Ralph DePalma, l’un des plus grands pilotes de son temps, avec sa puissante Packard de 12 cylindres, établit un nouveau record mondial en 1919 à 149 mph (240 km/h) – record qui prendra plus de dix ans à être battu. Puis vient l’époque des deux plus formidables rivaux de l’histoire de la conquête de la vitesse : Malcolm Campbell et Henry Segrave. Ces deux riches Britanniques, qui seront chacun anoblis par le roi d’Angleterre pour leurs records de vitesse, commencent à s’affronter dans les années 1920 sur le circuit des Brooklands en Angleterre, le premier circuit automobile du monde construit en 1907. Lorsque leurs voitures toujours plus puissantes se révèlent trop rapides pour l’ovale en béton des Brooklands, ils se tournent vers les plages, à Pendine Sands ou Southport en Grande-Bretagne d’abord, puis, forcément, à Daytona. Chacun construisant en secret un engin capable de dépasser la barre des 200 mph (321 km/h), une vitesse que seuls les avions atteignent à l’époque.

Leurs bolides, conçus spécifiquement pour des courses en ligne droite sur la plage, sont d’ailleurs équipés de moteurs d’avion. Segrave remporte la première manche en 1927 à Daytona avec sa Sunbeam Mystery S, atteignant 203 mph (328 km/h).C’est le premier record homologué selon les normes internationales en calculant la vitesse moyenne de deux passes en sens inverse dans un mile mesuré, afin de compenser l’effet du vent. Campbell prend sa revanche l’année suivante avec sa Bluebird – le nom qu’il donnera à toutes ses voitures – à 207 mph (333 km/h). En 1929, Segrave reprend la main à 231 mph (372 km/h) avec son nouveau bolide Golden Arrow, un record du monde qui lui vaut son titre de noblesse et la première page du New York Times. Tragiquement, il disparaît un an plus tard dans un accident de bateau en tentant de battre un record de vitesse sur l’eau. Campbell devient dès lors le roi incontesté de la vitesse, battant année après année ses propres records du monde à Daytona avec des versions toujours plus puissantes de sa célèbre Bluebird. Ses exploits attirent des milliers de personnes ainsi que la presse du monde entier. En mars 1935, visant les 300 mph (482 km/h), il fait une pointe à 330 mph (531 km/h) lors de son premier passage – la plus haute vitesse atteinte à Daytona –,
mais des problèmes lors du trajet de retour réduisent la vitesse moyenne de son record officiel à 276 mph (445 km/h). C’est le dernier record établi sur la plage de Daytona. Cet échec incite Campbell à tester un nouveau site, l’étendue salée de Bonneville Salt Flats dans l’Utah. En septembre de la même année, il relève son défi en y établissant son ultime record officiel à 301 mph (485 km/h).
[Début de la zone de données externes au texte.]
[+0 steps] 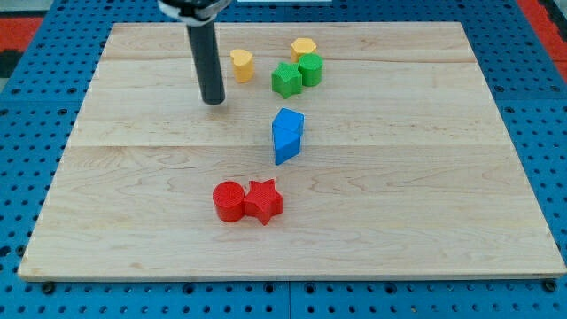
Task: Separate the red blocks
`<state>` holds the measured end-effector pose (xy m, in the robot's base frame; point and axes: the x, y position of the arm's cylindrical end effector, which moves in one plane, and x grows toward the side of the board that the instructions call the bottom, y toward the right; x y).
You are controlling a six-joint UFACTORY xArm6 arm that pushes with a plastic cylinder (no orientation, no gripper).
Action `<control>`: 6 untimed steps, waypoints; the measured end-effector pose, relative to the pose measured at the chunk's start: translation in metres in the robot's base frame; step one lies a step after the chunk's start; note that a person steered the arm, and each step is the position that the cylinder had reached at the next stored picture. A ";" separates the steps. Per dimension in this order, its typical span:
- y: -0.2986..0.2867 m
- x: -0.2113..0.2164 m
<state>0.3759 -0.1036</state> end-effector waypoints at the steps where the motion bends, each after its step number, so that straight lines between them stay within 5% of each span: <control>1: 0.052 0.043; 2: 0.058 0.120; 3: 0.089 0.137; 5: 0.090 0.084; 6: 0.082 0.091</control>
Durant cet exploit, et depuis 1930, Campbell porte une Rolex Oyster, dont il témoignera – sans jamais accepter de rémunération de Rolex comme en attestent des publicités de l’époque – de son exceptionnelle résistance aux chocs et aux vibrations. Ainsi, le premier Témoignage Rolex dans le domaine des sports automobiles est déjà étroitement lié à Daytona.

« Daytona Beach, en Floride, est l’unique endroit que je connaisse où il est possible d’établir des records mondiaux de vitesse. Le sable compact est presque aussi dur que du béton et il y a assez de distance pour accélérer au maximum. »
Sir Malcolm Campbell, détenteur du record mondial de vitesse, mai 1932.